Arafa Ali T, Yadav Siddhartha, Marshall Catherine H, Mauer Elizabeth, Huang Minxuan, Yilma Binyam, van der Pol Ymke, Fragkogianni Stamatina, Teslow Emily A, Kellen Samuel, Boytim Ella, Luo Christine, Ludwig Megan, Zhang Weijie, Jayaraj Arockia, Armstrong Deborah K, Isaacs William B, Drake Justin M, Nguyen Hai Dang, Huang R Stephanie, Chao Calvin Y, Lou Emil, Dehm Scott M, Couch Fergus J, Hwang Justin H, Antonarakis Emmanuel S
Masonic Cancer Center, University of Minnesota, Minneapolis, Minnesota.
Department of Pharmacology, University of Minnesota, Minneapolis, Minnesota.
Clin Cancer Res. 2025 May 1;31(9):1730-1745. doi: 10.1158/1078-0432.CCR-24-2058.
Germline alterations in homologous recombination repair (gHRR) genes affect the pathogenesis, treatment options, and survival of patients with cancer. However, distinct gHRR gene alterations may differentially affect treatment response and oncogenic signaling. In this study, we interrogated genomic and transcriptomic data and assessed clinical outcomes of patients with gHRR mutations across four BRCA-associated cancers (breast, ovarian, pancreatic, and prostate cancers) to identify therapeutic vulnerabilities.
We assessed 24,309 patients undergoing matched tumor/normal next-generation DNA and RNA sequencing. Annotated gHRR gene variants [germline BRCA1, germline BRCA2, germline PALB2, germline ATM (gATM), and germline CHEK2] were analyzed. HRs were used to assess survival outcomes comparing germline versus sporadic groups. Somatic alterations and their frequencies were compared across gHRR-altered groups. Differential gene expression and gene set enrichment analysis were used to compare transcriptomic profiles.
Somatic TP53 mutations were depleted in gATM carriers (P < 0.05) across all four BRCA-associated cancers by up to 2.5-fold.

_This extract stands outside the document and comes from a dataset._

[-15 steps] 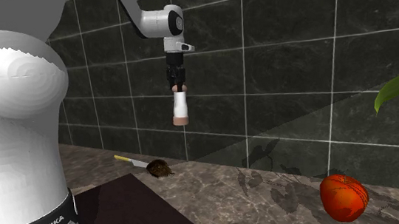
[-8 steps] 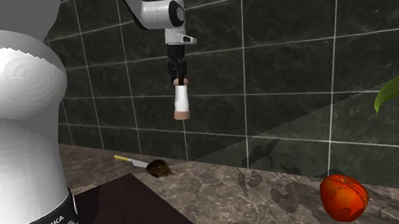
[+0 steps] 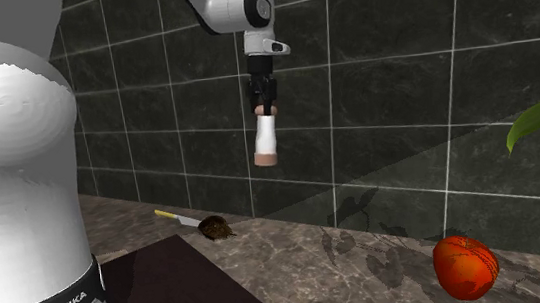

Tumors with germline BRCA1/2 mutations were associated with improved survival in patients with ovarian cancer and had consistent enrichment of TP53 mutations in all four cancers. gATM mutations displayed elevated p53 transcriptional activity in all four cancers, with significance reached in breast and prostate cancers (P < 0.01). In breast, ovarian, and prostate cancers, gATM tumors demonstrated significantly increased inflammatory pathways (P < 0.001). Finally, using gene dependency data, we found that cell lines that were highly dependent on ATM were co-dependent on canonical p53 function.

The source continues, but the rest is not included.